Work out the number of lines in the listing that include the string "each". Reply with that number alone.
------------------------
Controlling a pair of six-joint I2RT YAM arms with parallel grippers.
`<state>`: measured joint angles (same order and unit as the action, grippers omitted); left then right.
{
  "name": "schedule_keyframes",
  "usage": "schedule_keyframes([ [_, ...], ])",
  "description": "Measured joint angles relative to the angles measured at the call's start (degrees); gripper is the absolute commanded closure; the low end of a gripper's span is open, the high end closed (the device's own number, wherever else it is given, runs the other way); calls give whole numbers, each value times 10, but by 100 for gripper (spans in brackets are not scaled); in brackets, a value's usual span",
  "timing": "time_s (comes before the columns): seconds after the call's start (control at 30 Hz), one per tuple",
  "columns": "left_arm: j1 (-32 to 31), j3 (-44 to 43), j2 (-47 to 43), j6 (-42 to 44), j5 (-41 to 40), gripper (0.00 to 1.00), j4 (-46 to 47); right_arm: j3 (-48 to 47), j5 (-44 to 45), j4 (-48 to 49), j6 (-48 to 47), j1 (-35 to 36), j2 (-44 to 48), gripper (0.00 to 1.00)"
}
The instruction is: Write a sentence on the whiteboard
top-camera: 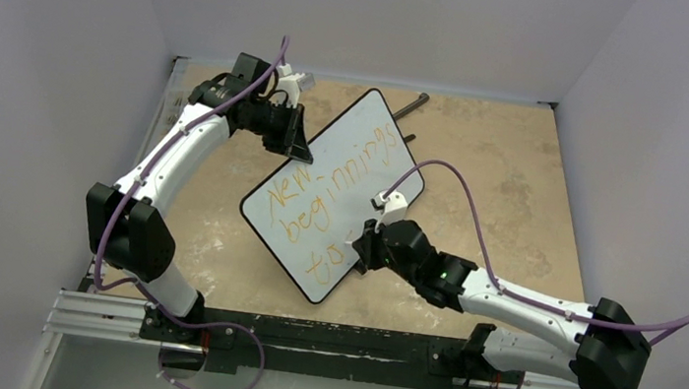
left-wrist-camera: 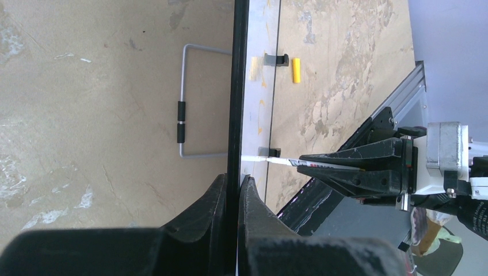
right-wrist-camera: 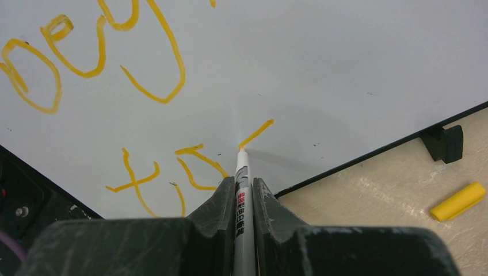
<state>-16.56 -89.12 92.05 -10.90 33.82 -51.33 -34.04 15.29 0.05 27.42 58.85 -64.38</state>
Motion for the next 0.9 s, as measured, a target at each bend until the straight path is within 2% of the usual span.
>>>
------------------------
## Reply
2